■ AIM OF THE EXERCISE ■
Which lines hold the word "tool"? Copy each of them from the material.

** Opening GIVEN ENTRIES block **

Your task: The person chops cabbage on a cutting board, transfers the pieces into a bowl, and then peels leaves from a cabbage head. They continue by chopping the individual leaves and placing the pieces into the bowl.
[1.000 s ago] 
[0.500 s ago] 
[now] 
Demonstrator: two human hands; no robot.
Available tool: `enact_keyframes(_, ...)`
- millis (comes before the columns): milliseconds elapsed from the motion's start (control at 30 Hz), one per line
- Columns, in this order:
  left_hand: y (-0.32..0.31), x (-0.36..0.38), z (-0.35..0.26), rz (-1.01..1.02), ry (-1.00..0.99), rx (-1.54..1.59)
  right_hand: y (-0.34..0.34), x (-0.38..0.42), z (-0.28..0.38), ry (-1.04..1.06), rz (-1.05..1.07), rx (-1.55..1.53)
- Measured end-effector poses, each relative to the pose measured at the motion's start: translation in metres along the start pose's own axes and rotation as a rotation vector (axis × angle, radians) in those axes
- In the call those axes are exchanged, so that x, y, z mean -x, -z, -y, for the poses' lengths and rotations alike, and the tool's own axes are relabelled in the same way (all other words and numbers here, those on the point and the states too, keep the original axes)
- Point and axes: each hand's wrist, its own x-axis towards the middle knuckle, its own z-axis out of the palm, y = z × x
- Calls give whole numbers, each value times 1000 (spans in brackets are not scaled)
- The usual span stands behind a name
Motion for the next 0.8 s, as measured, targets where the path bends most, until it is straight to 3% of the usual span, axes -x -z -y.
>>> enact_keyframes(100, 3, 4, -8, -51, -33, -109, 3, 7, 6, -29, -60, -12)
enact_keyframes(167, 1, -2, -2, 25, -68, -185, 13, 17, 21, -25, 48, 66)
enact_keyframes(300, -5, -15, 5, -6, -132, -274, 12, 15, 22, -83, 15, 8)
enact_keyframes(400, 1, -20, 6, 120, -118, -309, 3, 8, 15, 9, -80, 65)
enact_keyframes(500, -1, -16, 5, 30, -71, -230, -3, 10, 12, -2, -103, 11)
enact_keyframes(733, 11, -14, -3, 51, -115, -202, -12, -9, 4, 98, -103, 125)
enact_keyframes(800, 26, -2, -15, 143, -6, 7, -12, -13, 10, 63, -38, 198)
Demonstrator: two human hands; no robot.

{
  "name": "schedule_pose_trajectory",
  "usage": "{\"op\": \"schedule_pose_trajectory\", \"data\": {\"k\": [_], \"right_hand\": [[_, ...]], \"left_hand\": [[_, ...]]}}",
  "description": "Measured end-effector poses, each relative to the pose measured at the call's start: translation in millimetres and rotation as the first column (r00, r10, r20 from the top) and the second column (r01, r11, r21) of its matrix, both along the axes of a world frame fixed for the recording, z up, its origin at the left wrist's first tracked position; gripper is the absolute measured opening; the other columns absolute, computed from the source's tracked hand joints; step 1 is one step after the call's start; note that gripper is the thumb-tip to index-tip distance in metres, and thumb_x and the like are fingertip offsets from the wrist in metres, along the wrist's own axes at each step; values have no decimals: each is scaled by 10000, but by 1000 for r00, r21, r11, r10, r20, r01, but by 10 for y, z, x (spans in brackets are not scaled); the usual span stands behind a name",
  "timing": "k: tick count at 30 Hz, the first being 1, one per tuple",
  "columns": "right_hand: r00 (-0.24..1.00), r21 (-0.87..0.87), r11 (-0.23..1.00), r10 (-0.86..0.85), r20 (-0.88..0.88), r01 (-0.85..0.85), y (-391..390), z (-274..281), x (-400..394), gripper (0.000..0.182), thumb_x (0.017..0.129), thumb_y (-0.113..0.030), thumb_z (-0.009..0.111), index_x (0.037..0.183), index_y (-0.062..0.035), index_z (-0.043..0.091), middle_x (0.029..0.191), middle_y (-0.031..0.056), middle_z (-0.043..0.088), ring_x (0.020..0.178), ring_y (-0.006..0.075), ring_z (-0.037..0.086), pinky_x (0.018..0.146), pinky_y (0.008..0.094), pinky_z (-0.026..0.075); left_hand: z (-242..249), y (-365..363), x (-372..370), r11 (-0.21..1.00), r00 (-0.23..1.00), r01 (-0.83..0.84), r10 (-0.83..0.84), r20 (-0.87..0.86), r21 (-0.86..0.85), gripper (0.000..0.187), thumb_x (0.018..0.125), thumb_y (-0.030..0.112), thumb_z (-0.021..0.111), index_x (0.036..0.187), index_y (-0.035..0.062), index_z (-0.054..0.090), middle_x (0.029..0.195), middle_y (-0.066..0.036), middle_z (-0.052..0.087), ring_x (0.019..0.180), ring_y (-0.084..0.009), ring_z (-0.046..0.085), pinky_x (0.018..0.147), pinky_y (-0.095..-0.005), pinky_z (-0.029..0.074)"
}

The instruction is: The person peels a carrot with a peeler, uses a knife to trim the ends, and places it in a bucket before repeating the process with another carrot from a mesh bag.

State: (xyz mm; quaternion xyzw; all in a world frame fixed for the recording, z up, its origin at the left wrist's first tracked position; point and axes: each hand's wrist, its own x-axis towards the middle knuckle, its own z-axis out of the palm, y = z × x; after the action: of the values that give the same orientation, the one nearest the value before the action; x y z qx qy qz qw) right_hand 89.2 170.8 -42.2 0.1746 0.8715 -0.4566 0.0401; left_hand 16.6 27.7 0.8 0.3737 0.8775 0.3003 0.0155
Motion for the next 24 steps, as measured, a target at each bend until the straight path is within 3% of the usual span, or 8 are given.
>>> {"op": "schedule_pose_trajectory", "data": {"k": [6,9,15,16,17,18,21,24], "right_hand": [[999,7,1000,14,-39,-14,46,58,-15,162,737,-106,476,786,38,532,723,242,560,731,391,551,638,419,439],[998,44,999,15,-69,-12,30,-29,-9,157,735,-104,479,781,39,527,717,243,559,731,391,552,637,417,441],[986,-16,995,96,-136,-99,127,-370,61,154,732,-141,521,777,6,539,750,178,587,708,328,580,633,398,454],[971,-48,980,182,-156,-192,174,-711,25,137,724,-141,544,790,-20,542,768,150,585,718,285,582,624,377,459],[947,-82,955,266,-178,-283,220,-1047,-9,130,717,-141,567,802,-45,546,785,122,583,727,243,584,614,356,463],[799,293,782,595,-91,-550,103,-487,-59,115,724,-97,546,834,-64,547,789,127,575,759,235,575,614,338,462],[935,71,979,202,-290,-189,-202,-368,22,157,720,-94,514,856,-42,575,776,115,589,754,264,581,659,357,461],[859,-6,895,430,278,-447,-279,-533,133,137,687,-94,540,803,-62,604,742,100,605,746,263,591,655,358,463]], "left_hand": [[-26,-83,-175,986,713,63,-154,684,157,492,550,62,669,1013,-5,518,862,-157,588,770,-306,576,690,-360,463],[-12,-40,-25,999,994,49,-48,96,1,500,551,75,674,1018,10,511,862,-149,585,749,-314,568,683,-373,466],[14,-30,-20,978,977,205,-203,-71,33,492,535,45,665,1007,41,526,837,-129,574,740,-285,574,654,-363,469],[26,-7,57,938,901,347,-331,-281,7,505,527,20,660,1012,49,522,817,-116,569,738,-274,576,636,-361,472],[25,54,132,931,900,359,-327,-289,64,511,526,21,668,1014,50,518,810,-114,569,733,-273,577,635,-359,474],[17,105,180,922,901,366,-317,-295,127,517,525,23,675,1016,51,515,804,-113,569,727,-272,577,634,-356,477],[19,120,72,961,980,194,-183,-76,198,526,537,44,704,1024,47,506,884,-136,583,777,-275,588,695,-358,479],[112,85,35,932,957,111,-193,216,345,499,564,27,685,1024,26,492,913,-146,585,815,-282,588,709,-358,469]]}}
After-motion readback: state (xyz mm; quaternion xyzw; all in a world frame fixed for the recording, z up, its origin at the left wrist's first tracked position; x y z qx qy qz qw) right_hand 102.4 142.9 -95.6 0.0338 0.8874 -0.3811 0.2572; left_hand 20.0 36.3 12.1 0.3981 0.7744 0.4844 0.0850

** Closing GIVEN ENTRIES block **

■ COMPLETED TASK ■
Available tool: `enact_keyframes(_, ...)`
- In the call those axes are exchanged, so that x, y, z mean -x, -z, -y, for the poses' lengths and rotations alike, and the tool's own axes are relabelled in the same way (all other words and numbers here, those on the point and the states too, keep the original axes)

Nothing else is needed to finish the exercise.